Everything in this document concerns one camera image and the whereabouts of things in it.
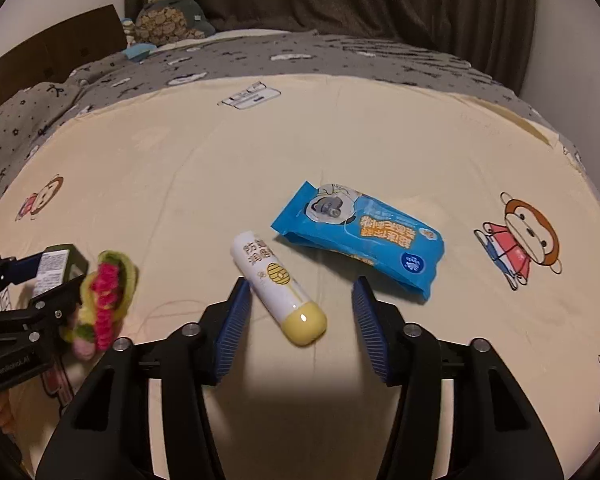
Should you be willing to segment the person's left hand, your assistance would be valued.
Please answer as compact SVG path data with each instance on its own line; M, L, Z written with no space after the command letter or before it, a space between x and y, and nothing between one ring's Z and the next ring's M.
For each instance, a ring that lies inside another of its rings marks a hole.
M16 419L10 404L9 391L0 392L0 429L3 434L12 436L16 432Z

**WHAT THIS TASK INVOLVES:** Everything from the line holding "Please answer as" through the final line of the material must be given again exactly, and nothing outside that stretch.

**COMPLETED TASK:**
Please answer as compact SVG path data with each instance on its own line; M, L, Z written with no space after the command letter or before it, a space between x and y, and nothing between one ring's Z and the next ring's M.
For each instance, a ring that lies inside another of its rings marks a hole.
M16 419L10 404L9 391L0 392L0 429L3 434L12 436L16 432Z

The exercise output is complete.